A subsequent co-expression network analysis correctly recovered the NfκB signaling pathway along with new candidate genes with roles in prostate cancer. A similar example in mouse integrates 11 gene expression datasets selected by querying ARepA for metadata indicating germ-free and intestinal tissue conditions. Finally, we provide the first steps toward computational recovery of mechanistic pathway components specific to the NFκB pathway as perturbed in prostate cancer. We leveraged recent advances in Bayesian data integration to simultaneously provide information specific to biological contexts and individual biomolecular mechanisms. We applied this method to identify mechanisms of interaction surrounding NFκB during its activity in cell death, inflammation, adhesion and differentiation. We integrated 18 prostate cancer specific expression datasets and 860 non-disease datasets from expression and protein interactions using ARepA.

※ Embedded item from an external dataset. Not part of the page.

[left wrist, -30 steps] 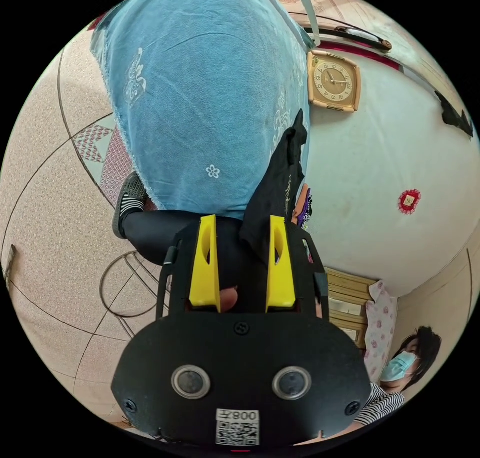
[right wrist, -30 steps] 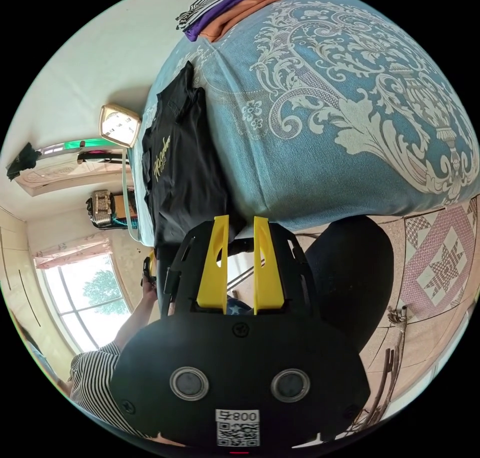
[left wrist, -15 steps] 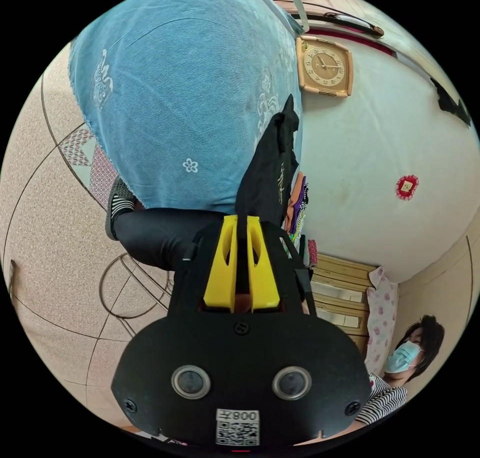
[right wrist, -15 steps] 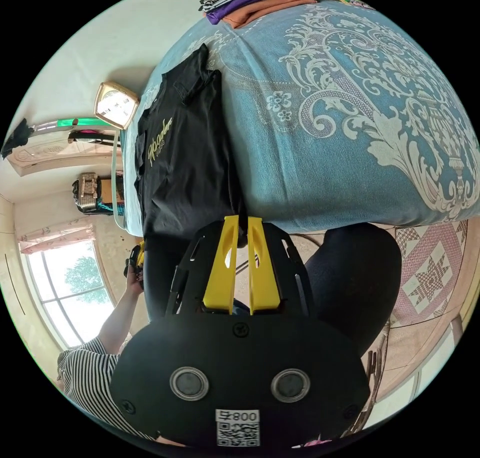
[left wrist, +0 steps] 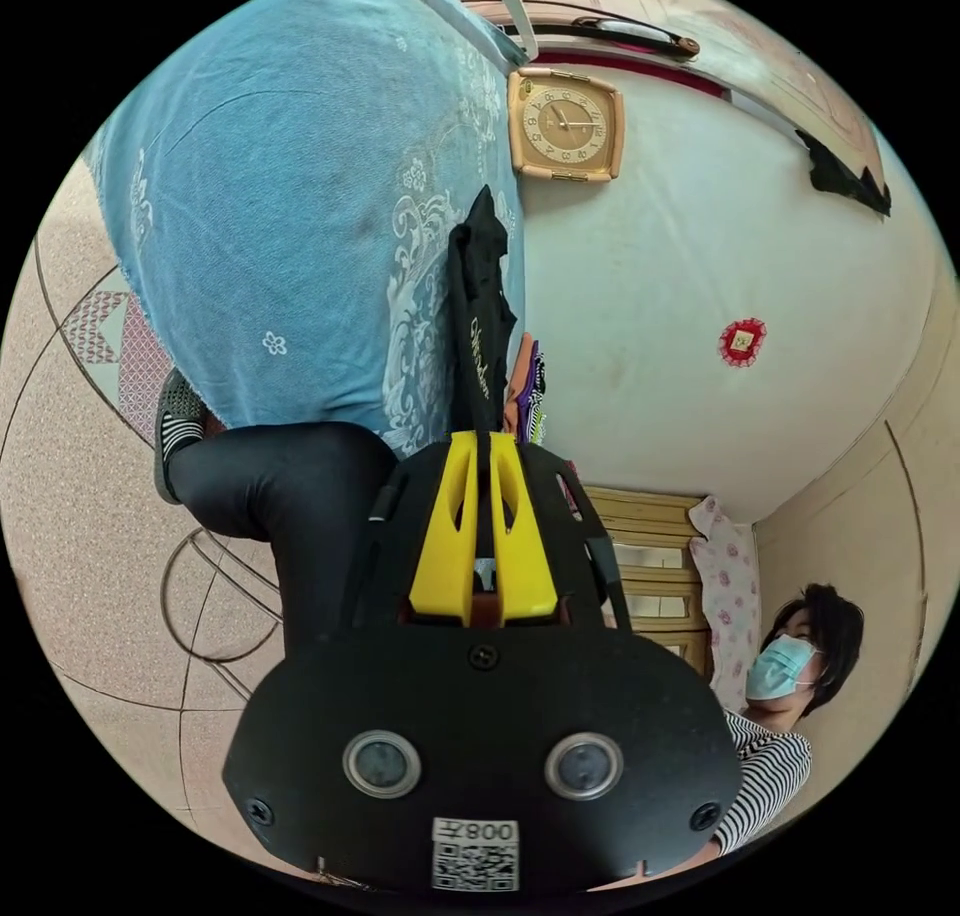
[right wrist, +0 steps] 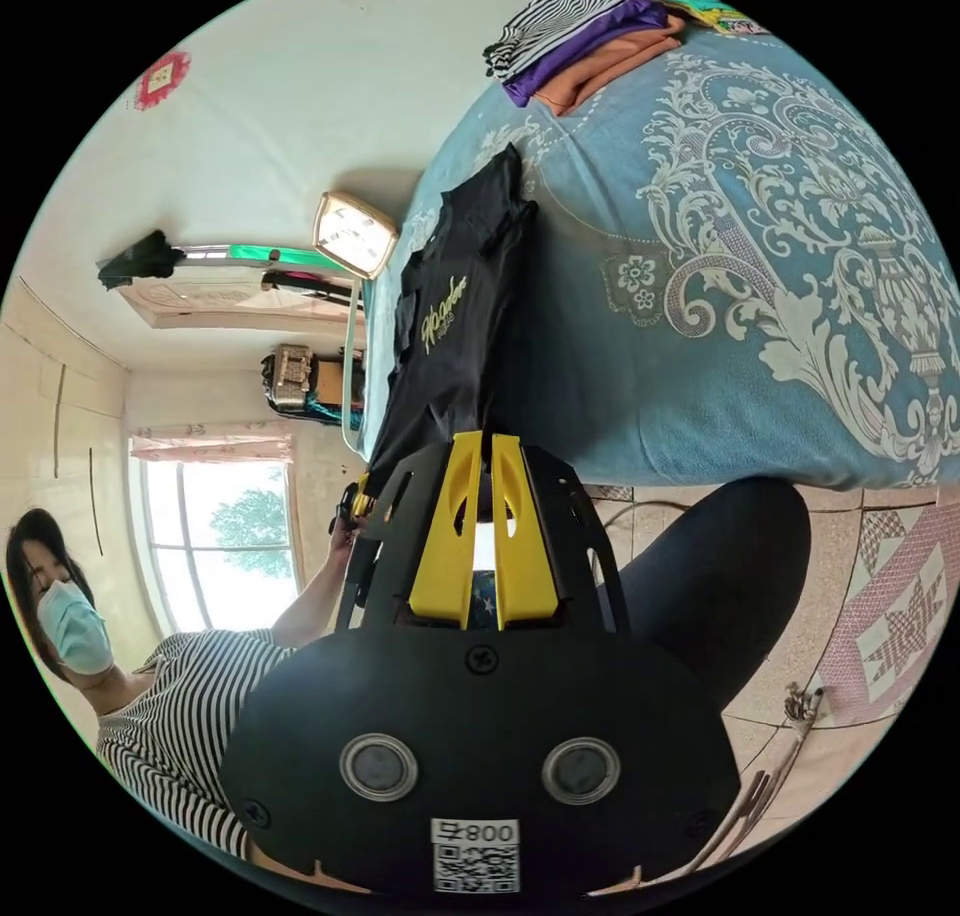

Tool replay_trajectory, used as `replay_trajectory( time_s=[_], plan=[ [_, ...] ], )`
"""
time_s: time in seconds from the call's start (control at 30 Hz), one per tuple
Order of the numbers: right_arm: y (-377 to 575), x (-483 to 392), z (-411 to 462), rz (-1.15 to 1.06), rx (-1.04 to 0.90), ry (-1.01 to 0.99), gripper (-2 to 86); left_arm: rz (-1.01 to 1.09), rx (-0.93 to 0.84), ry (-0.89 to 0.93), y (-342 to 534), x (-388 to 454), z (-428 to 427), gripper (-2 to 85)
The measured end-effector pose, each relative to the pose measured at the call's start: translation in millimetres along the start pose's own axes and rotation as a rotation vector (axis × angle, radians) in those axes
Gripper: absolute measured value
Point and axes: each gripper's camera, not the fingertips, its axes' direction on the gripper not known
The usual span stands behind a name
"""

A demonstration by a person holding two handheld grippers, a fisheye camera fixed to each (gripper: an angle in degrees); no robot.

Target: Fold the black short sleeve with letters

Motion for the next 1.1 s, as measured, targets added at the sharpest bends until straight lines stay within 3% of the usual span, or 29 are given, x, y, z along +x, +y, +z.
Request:
replay_trajectory(
  time_s=[0.3,0.67,1.1],
  plan=[
    [-1,-9,-36,-0.065,-0.007,-0.077,1.5,0.037,0.007,0.045,-9,24,-9,1.7],
    [11,6,-56,0.016,-0.042,-0.105,1.4,-0.008,-0.018,0.048,-20,30,-4,1.7],
    [-87,-27,-47,0.001,-0.007,-0.123,1.5,0.042,-0.006,0.081,-122,74,69,1.5]
  ],
)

Prior knowledge was further included (PathwayCommons) to inferred genome-wide networks for 442 biological processes (Gene Ontology), including 7 mechanisms of interaction ranging from general functional relationships through specific physical and regulatory activities. Among all inferred networks we focused on 11 biological context networks most informative in prostate cancer, as summarized above. The cell death network has so far included several of the highest-confidence links between NFκB1 and examples such as CCL2, HDAC1, TNF, and IKBKB. We are currently extending the inference process to encompass additional genes, data, and experimental follow-up. This computational method easily scales to integrate thousands of experimental results and to identify those data most informative regarding specific putative mechanisms of interaction in pathways surrounding genes of interest in cancer.